Task details:
In how many lines of the listing below does "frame" appear? Give only the figure.

Collected data:
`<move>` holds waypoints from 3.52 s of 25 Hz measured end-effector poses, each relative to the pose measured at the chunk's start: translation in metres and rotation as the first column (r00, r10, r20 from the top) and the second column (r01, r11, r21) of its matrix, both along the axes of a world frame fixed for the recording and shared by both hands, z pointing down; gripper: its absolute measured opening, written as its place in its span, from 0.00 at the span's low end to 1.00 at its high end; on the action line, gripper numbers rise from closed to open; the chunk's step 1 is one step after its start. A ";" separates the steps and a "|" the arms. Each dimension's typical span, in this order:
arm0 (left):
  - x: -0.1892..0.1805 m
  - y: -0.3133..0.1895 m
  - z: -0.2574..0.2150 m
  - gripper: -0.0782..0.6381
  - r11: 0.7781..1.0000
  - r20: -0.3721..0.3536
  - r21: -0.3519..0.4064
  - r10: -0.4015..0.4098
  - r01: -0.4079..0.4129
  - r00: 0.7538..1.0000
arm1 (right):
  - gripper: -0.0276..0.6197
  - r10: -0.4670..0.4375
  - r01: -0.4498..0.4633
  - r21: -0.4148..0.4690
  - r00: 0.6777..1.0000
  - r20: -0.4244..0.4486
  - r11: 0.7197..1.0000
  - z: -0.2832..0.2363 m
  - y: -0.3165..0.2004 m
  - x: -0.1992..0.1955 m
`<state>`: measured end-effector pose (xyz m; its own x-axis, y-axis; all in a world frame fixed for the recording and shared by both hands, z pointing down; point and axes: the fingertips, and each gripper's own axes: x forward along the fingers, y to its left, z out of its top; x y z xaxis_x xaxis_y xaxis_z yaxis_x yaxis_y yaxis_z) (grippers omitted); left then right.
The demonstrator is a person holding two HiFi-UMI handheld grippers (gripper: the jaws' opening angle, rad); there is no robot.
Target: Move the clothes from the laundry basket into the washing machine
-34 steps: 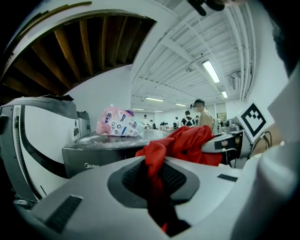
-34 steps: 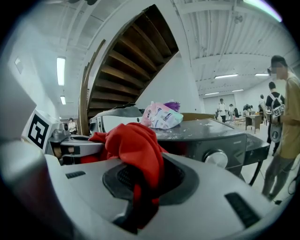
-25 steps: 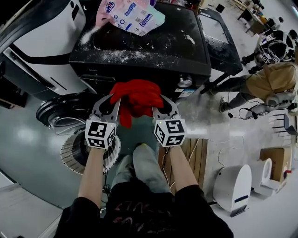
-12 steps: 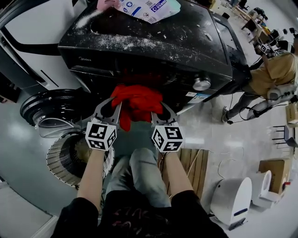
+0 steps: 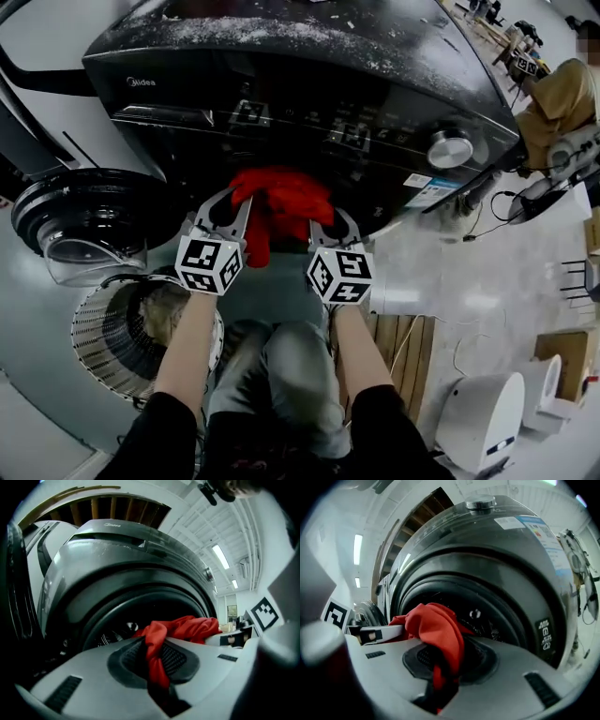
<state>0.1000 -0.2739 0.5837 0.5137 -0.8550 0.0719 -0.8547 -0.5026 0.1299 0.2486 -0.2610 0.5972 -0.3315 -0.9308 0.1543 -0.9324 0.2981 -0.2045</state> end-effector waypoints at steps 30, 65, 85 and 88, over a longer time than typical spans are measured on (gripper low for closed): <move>0.012 -0.145 0.091 0.20 0.995 -0.041 -0.089 -0.045 0.041 0.998 | 0.18 0.142 -0.142 -0.064 0.990 -0.003 0.988 0.086 -0.146 0.010; 0.011 -0.115 0.084 0.16 0.995 -0.028 -0.085 -0.052 0.049 0.998 | 0.19 0.165 -0.160 -0.092 0.985 0.053 0.983 0.089 -0.104 0.022; 0.012 -0.063 0.070 0.12 0.988 0.112 -0.147 -0.033 0.049 0.993 | 0.05 0.014 -0.026 -0.071 0.988 -0.155 0.997 0.052 -0.050 -0.004; 0.010 -0.051 0.052 0.12 0.985 0.116 -0.167 -0.026 0.046 0.993 | 0.05 0.006 -0.015 -0.063 0.989 -0.148 0.998 0.031 -0.037 -0.004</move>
<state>0.1099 -0.3253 0.6356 0.4630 -0.8434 0.2728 -0.8859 -0.4501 0.1120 0.2450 -0.2978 0.6284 -0.2907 -0.9208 0.2601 -0.9568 0.2787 -0.0827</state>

Answer section:
2